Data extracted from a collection
******

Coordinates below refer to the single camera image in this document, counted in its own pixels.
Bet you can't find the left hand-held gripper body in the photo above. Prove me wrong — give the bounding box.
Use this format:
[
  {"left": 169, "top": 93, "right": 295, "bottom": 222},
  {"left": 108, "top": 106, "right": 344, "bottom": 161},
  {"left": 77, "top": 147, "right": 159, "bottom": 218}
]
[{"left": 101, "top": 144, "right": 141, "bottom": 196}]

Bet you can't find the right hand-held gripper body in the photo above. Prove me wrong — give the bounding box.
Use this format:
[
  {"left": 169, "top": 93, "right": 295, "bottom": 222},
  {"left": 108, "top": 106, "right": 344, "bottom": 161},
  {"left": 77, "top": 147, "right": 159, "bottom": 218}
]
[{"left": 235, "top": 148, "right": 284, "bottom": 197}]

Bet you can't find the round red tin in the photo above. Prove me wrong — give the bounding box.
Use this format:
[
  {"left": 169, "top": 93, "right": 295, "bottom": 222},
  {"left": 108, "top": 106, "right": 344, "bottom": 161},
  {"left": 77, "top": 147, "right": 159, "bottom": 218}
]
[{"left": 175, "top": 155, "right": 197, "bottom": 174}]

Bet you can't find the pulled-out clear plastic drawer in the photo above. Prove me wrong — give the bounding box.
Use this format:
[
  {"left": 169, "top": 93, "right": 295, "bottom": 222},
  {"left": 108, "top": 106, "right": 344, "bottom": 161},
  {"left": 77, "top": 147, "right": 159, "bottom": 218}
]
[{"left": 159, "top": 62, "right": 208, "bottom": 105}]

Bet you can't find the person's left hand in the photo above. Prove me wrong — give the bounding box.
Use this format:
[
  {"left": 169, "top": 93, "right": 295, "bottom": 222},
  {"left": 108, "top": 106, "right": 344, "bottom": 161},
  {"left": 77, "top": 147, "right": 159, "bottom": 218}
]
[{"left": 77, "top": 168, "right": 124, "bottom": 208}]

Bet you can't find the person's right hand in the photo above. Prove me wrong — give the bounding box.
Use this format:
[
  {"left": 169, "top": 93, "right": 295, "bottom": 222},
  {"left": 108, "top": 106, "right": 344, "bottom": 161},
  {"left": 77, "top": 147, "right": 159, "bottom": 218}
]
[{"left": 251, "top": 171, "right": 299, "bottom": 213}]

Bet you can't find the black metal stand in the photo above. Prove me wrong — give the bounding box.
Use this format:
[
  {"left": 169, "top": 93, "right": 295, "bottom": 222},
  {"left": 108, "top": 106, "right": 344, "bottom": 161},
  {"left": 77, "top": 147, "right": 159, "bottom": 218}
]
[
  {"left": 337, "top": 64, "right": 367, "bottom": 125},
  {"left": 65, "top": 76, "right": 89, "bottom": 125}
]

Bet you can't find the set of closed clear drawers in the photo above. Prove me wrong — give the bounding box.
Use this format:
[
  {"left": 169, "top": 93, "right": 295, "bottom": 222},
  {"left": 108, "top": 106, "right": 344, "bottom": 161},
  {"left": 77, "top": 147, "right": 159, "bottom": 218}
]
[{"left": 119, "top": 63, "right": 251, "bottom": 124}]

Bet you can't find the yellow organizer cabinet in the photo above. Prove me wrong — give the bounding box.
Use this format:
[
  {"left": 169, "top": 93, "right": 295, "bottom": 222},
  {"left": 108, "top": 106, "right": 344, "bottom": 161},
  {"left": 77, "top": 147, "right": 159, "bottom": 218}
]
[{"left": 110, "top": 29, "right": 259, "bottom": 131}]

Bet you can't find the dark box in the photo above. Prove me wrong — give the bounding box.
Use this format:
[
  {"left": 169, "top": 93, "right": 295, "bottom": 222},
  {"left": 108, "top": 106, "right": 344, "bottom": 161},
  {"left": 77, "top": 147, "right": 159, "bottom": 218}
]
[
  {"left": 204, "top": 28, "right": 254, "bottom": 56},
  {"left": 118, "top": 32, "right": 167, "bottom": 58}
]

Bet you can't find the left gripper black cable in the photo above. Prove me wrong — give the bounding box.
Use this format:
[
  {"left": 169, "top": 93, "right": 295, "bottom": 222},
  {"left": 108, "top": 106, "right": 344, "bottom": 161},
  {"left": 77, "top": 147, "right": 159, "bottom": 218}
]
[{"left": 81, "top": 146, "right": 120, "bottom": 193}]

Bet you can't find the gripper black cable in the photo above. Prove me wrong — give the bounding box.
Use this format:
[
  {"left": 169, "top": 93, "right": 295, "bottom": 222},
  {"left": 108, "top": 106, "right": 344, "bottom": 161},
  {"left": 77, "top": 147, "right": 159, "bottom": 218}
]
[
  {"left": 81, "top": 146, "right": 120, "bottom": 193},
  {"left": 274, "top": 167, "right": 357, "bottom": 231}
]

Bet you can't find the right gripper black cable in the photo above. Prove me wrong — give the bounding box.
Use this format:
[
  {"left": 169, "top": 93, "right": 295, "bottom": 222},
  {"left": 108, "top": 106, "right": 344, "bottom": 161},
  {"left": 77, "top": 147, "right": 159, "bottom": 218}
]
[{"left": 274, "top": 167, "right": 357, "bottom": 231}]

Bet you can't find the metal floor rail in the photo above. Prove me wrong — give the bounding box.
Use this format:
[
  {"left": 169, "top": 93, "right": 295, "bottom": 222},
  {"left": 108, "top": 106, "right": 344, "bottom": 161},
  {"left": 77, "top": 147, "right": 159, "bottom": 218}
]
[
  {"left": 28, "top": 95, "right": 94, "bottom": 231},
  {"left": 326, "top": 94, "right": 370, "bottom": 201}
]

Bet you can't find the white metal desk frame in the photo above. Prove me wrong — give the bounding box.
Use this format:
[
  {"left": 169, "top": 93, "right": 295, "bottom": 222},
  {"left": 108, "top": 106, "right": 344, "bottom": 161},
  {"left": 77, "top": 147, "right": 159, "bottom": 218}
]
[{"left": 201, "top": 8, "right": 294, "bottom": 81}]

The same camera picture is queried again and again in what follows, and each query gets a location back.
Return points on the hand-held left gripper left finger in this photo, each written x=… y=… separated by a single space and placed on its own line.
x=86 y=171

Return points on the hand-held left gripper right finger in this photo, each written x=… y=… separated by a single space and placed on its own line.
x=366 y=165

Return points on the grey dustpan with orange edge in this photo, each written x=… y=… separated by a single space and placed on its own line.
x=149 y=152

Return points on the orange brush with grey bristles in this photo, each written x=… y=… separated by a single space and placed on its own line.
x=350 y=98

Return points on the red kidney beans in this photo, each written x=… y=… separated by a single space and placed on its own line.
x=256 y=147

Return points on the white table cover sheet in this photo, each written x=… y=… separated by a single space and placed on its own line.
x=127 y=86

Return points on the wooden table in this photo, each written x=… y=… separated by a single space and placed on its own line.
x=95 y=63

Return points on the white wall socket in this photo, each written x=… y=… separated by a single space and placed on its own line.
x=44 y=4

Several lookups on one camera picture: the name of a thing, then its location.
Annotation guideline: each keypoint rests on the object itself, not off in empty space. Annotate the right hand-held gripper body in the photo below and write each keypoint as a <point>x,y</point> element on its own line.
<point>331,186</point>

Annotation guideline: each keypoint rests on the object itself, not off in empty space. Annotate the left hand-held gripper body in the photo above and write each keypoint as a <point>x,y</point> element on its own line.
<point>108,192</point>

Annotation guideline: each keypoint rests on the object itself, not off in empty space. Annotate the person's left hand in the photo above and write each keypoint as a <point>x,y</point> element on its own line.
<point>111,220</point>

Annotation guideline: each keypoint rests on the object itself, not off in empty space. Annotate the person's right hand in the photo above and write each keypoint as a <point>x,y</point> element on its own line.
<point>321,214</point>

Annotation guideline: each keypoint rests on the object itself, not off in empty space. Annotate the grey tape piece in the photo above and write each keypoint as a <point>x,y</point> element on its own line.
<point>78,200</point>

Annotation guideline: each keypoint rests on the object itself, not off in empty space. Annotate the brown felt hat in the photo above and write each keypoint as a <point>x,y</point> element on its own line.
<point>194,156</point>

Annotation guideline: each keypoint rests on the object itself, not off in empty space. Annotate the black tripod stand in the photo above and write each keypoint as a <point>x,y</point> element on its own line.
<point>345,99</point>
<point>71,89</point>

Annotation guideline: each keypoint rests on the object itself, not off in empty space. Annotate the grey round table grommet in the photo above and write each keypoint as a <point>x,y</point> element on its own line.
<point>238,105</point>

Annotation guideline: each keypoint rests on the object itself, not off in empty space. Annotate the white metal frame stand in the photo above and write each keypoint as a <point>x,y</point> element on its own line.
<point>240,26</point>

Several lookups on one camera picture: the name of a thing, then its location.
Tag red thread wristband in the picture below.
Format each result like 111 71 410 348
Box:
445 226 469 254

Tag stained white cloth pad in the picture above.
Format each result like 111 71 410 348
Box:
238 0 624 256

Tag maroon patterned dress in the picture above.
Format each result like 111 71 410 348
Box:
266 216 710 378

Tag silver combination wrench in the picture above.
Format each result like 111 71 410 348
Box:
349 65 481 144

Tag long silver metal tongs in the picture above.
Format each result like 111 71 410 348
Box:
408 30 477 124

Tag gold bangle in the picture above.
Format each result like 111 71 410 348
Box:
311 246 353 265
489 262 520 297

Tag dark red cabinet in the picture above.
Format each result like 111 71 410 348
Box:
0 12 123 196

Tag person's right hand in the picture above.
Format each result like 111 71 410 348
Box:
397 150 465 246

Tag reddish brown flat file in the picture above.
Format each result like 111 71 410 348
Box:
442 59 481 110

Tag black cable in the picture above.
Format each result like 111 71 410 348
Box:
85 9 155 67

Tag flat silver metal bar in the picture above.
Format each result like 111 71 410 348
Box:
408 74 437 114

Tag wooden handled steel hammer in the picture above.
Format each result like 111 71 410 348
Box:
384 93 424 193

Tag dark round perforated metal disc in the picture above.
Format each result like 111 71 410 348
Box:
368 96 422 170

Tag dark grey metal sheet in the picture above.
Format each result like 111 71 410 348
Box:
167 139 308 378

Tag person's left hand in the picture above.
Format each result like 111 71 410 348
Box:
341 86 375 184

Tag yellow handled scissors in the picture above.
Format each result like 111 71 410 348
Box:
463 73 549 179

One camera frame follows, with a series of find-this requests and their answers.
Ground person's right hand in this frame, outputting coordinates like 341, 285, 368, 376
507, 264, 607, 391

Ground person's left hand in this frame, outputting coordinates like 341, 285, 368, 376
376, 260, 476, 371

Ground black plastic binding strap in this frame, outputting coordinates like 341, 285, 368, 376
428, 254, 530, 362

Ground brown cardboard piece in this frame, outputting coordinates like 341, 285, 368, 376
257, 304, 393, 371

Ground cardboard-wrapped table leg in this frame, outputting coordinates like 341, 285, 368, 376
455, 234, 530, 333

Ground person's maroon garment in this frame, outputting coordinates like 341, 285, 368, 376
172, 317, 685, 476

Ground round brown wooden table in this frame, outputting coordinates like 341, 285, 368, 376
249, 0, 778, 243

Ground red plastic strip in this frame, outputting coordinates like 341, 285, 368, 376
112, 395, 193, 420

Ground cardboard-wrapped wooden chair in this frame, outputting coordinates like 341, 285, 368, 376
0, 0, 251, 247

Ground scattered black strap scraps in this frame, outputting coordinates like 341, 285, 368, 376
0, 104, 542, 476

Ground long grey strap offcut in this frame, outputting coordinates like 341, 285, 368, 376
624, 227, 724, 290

******

■ **The problem**
Once the line containing "Bet you can't find the right hand-held" has been written out, please stop; every line before it, back to the first line of the records above, should be given exactly.

■ **Your response**
Coordinates below refer to the single camera image in this document, counted in its own pixels.
Bet you can't find the left hand-held gripper body in the photo above. Prove me wrong — give the bounding box.
Use this format:
[
  {"left": 169, "top": 93, "right": 295, "bottom": 222},
  {"left": 108, "top": 106, "right": 344, "bottom": 161},
  {"left": 77, "top": 147, "right": 159, "bottom": 218}
]
[{"left": 101, "top": 144, "right": 141, "bottom": 196}]

Bet you can't find the right hand-held gripper body in the photo above. Prove me wrong — give the bounding box.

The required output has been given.